Closed zly987 closed 2 years ago
Thanks for the question. We consider the term pv reactive power (e.g. in eq(2) of our paper) as a penalization on minimizing voltage deviation. The pv reactive power is minimized, e.g. to increase the power factor and reduces the line flow burdens. Meanwhile, as can be shown by eq.3 in supplementary file, large amount of pv reactive power can also increase the power loss.
code in voltage_control_env.py
def get_state(self):
"""return the global state for the power system
the default state: voltage, active power of generators, bus state, load active power, load reactive power
"""
state = []
if "demand" in self.state_space:
state += list(self.powergrid.res_bus["p_mw"].sort_index().to_numpy(copy=True))
state += list(self.powergrid.res_bus["q_mvar"].sort_index().to_numpy(copy=True))
if "pv" in self.state_space:
state += list(self.powergrid.sgen["p_mw"].sort_index().to_numpy(copy=True))
if "reactive" in self.state_space:
state += list(self.powergrid.sgen["q_mvar"].sort_index().to_numpy(copy=True))
if "vm_pu" in self.state_space:
state += list(self.powergrid.res_bus["vm_pu"].sort_index().to_numpy(copy=True))
if "va_degree" in self.state_space:
state += list(self.powergrid.res_bus["va_degree"].sort_index().to_numpy(copy=True))
state = np.array(state)
return state
1.Why is ''state of pv_active=self.powergrid.sgen["p_mw"]'' "state of pv_reactive=self.powergrid.sgen["q_mvar"]"? not as "state of pv_active=self.powergrid.res_sgen["p_mw"]'' "state of pv_reactive=self.powergrid.res_sgen["q_mvar"]"?
Hi,
Since sgen
is not set to be optimized in power flow calculation, sgen
and res_sgen
are equal after power flow calculation and either one is feasible to be used as a feature of the next state.
OK,I got it,but I have some new questions. Q1: Such as : manual_reset(1095,0,0) self.pv_histories = self.pv_data[525600:525842].values ,The time frame within 2014,12.31,00:03 to 2014,12.31,12:06
`# get one episode of data
self.pv_histories = self._get_episode_pv_history()
self.active_demand_histories = self._get_episode_active_demand_history()
self.reactive_demand_histories = self._get_episode_reactive_demand_history()
self._set_demand_and_pv()`
` def _get_pv_history(self):
"""returns pv history
"""
t = self.steps
history = self.history
return self.pv_histories[t:t+history, :]`
In the above code, fuction _set_demand_and_pv() return pv = pv_histories[1:2,:], that is data for 2014,12.31,00:06,why not data for 2014,12.31,00:03? why not first data of pv_histories but second data of pv_histories?
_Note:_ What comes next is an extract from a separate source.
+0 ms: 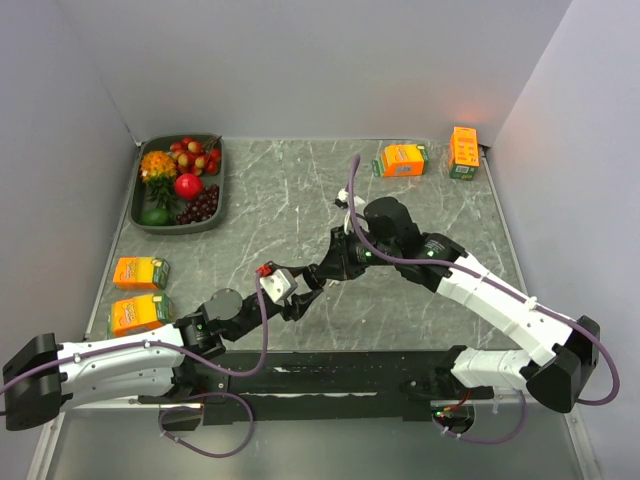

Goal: Insert the wireless bluetooth earbuds into the charging case
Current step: Open the charging case.

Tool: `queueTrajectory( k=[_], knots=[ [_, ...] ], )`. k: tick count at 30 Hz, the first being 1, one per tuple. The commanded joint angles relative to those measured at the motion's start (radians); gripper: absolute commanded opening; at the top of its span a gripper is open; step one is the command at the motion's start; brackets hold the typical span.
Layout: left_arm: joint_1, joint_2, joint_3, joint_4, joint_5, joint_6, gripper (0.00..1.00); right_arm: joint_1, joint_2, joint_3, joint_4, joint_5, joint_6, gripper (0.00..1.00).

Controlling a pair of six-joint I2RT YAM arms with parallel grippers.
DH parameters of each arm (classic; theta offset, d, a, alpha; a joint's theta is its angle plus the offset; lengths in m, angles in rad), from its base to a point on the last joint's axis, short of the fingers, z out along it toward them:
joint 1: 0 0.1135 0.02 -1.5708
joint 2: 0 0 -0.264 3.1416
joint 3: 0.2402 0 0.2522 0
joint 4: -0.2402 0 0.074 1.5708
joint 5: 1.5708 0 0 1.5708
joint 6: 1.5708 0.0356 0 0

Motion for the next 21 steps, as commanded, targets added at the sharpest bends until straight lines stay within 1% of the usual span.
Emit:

Q2: During training, you randomly sample the initial state for an episode and each episode lasts for 240 time steps (i.e. a half day). Why is the testing each episode lasts for 480 time steps?I've been looking for it for a long time, I don't found in code set 480 time steps.Please point it out for me,Thank you very much!
Q3: I'm a little confused about the training process,You mentioned in the article "you randomly sample the initial state for an episode and each episode lasts for 240 time steps". Does it mean to extract one time section data (training data, such as pv_active data), and then continue for 240 steps, and then extract the next time section data? Or take one step to extract a time section data. I comprehend the the former,But looking at the code carefully, I'm not sure. Please help me!
Thank you very much!
Answer for Q1: This is since our original data structure is one time resolution delay, but for the published data we fixed it. So, you can adjust it to starting from the initial point, however, it would not change too much for training.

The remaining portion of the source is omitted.